* ASSIGNED TASK *
Each line from the start of the listing below through the line containing "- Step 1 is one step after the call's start" should be reproduced exactly, with no others.
*** THE RECORDS Section Begins ***
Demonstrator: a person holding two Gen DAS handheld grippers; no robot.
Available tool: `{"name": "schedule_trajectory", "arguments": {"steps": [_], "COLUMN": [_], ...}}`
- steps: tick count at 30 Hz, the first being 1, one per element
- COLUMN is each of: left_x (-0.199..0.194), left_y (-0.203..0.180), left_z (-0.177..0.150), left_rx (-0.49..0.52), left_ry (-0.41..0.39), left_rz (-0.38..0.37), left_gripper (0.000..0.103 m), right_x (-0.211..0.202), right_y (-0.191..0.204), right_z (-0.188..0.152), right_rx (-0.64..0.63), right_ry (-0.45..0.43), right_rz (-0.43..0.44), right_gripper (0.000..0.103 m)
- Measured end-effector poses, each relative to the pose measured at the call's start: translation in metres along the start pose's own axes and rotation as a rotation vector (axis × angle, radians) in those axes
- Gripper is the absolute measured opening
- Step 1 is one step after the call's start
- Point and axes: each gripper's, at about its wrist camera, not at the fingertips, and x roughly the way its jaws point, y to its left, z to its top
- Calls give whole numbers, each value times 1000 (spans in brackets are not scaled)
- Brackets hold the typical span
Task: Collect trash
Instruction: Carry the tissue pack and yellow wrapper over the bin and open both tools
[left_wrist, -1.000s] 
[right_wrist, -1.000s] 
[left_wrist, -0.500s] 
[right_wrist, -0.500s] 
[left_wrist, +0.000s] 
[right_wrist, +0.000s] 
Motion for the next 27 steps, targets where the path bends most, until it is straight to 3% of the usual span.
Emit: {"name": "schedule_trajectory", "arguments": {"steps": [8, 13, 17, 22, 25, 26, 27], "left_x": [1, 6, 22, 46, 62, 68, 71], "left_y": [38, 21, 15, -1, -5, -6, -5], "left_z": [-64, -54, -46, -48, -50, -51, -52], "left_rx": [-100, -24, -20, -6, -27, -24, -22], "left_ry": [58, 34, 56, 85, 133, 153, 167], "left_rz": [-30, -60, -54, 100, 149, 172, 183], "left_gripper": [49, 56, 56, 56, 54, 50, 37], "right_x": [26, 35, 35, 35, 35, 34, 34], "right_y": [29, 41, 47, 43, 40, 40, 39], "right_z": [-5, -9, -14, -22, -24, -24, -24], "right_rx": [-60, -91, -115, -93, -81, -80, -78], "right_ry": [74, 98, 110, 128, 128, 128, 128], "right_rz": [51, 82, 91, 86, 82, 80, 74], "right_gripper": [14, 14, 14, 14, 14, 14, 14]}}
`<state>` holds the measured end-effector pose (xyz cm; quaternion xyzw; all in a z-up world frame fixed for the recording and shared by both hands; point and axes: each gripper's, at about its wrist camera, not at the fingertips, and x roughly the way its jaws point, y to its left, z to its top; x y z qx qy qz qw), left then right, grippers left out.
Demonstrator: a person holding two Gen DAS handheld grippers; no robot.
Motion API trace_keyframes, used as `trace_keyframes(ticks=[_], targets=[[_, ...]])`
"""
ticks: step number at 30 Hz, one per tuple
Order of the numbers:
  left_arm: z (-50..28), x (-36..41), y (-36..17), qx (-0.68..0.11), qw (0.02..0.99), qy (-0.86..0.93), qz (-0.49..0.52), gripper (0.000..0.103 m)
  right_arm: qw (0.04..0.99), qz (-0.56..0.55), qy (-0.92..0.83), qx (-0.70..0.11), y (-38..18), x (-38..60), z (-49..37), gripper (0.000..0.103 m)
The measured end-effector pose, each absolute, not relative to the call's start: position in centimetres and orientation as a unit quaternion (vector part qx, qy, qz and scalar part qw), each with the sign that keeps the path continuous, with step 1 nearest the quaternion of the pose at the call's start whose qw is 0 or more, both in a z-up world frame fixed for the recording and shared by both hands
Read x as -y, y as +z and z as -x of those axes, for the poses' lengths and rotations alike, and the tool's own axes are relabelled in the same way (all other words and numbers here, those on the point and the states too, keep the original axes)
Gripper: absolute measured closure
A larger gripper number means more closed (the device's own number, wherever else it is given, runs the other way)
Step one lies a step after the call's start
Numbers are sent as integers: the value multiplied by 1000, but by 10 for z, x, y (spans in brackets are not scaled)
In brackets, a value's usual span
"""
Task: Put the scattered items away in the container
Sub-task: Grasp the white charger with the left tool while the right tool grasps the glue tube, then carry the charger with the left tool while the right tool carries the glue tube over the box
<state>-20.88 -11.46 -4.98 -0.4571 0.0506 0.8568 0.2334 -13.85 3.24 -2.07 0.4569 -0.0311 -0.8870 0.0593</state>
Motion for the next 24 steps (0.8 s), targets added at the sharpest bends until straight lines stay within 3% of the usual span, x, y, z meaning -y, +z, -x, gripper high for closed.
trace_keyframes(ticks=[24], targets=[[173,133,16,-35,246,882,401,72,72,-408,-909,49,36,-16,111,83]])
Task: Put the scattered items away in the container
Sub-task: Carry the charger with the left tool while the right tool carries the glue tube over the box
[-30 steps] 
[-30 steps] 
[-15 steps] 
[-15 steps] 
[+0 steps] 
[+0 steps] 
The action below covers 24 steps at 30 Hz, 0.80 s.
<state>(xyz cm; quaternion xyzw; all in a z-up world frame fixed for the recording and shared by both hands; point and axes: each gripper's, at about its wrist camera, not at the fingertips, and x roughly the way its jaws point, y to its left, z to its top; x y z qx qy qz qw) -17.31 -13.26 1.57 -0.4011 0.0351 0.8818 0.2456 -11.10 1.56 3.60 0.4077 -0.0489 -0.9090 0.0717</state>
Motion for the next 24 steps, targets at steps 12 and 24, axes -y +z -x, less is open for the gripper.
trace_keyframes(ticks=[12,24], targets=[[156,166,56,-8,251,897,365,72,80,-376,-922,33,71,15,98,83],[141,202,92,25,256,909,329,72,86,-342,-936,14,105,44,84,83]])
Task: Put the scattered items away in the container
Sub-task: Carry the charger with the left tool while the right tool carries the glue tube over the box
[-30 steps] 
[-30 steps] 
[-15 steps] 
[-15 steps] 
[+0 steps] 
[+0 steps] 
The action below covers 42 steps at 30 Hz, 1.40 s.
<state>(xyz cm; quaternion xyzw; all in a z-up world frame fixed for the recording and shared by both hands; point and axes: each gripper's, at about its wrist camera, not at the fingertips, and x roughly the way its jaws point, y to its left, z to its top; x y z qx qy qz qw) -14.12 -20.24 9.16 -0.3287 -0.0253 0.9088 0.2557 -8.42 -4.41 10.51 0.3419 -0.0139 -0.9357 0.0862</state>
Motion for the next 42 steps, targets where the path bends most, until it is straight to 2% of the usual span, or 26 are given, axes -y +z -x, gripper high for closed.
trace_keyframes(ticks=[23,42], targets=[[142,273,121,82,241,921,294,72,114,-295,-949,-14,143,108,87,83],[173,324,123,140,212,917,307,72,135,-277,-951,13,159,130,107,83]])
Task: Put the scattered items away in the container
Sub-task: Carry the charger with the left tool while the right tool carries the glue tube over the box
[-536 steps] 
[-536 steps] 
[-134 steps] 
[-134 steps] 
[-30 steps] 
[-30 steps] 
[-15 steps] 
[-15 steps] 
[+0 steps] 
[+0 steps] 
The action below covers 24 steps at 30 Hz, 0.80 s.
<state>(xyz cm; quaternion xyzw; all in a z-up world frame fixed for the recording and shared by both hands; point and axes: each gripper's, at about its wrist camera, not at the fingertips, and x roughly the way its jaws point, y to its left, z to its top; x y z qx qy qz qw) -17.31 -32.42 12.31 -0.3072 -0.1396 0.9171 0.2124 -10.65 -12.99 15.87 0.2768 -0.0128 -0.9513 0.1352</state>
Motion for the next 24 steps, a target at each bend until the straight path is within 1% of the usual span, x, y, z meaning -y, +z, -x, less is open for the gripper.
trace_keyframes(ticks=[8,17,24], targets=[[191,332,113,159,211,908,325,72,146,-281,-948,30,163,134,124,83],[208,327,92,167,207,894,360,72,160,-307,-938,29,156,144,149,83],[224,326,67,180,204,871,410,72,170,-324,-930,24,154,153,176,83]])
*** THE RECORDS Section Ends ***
* EXERCISE RESULT *
Demonstrator: a person holding two Gen DAS handheld grippers; no robot.
Available tool: `{"name": "schedule_trajectory", "arguments": {"steps": [_], "COLUMN": [_], ...}}`
- steps: tick count at 30 Hz, the first being 1, one per element
- COLUMN is each of: left_x (-0.199..0.194), left_y (-0.203..0.180), left_z (-0.177..0.150), left_rx (-0.49..0.52), left_ry (-0.41..0.39), left_rz (-0.38..0.37), left_gripper (0.000..0.103 m), right_x (-0.211..0.202), right_y (-0.191..0.204), right_z (-0.188..0.152), right_rx (-0.64..0.63), right_ry (-0.45..0.43), right_rz (-0.43..0.44), right_gripper (0.000..0.103 m)
- Measured end-effector poses, each relative to the pose measured at the call's start: translation in metres along the start pose's own axes and rotation as a rotation vector (axis × angle, radians) in those axes
- Gripper is the absolute measured opening
- Step 1 is one step after the call's start

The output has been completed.